Jason Marquis suffered serious head and facial injuries and was taken to Northern Maine Medical Center in Fort Kent and then transferred to Eastern Maine Medical Center in Bangor. Brian Marquis suffered minor injuries that did not need medical treatment.

Cashman was sentenced to 10 years on an aggravated assault charge with all but five years suspended, along with three years probation. He also will have to pay his share of more than $72,000 in restitution. He was sentenced to a concurrent five years on a Class B burglary charge.

Castonguay was sentenced on a Class B burglary charge to 10 years in prison with all but 3½ years suspended, along with three years probation and a share of the more than $72,000 in restitution obligations. He also was sentenced to 364 days on a Class D assault charge, to be served concurrent with the burglary charge.

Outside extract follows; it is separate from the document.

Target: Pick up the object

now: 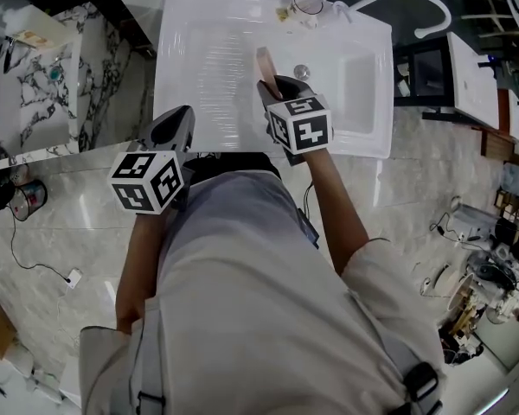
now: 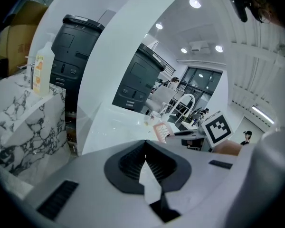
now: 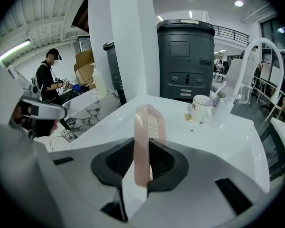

In August 2011, Rockhold pleaded guilty to Class B burglary and was sentenced to eight years in prison with all but two years suspended, along with three years probation and a share of the restitution.

Michaud pleaded guilty in January 2012 and was sentenced on a Class B burglary charge to five years in prison with all but 18 months suspended, along with three years of probation and a share of the restitution.

Collins said that Rockhold, Michaud and Castonguay provided additional detailed information of the home invasion and assault to the police after their indictment and agreed to testify on behalf of the state and provide evidence in Cashman’s trial. Cashman elected to forgo a trial and entered guilty pleas on the morning that his trial was scheduled to begin this past March.

The incident was investigated by state police Trooper Todd Stetson with assistance from state police Detective Adam Stoutamyer and Van Buren police Sgt. Luc Dyer. Collins said Assistant District Attorney April Hare assisted him in the preparation and presentation of the cases.

Collins said in court that the crime “shocked the conscience of the community,” adding that victim Jason Marquis said he has no memory of the incident but will always be reminded of it when he looks at his face. He had to have multiple titanium plates inserted to hold in place bones in his face and around his eyes. He also suffers from residual pain and aching in his face.

Collins said that Hunter called it “the most brutal home invasion and aggravated assault I have been involved in during my 35-year legal career,” adding that the charges easily could have been homicide instead of aggravated assault.

In court, Cashman said he was asked to go to the home to help recover money from a “drug deal” gone bad. The police and the district attorney’s office, however, did not uncover any evidence to support or substantiate that allegation.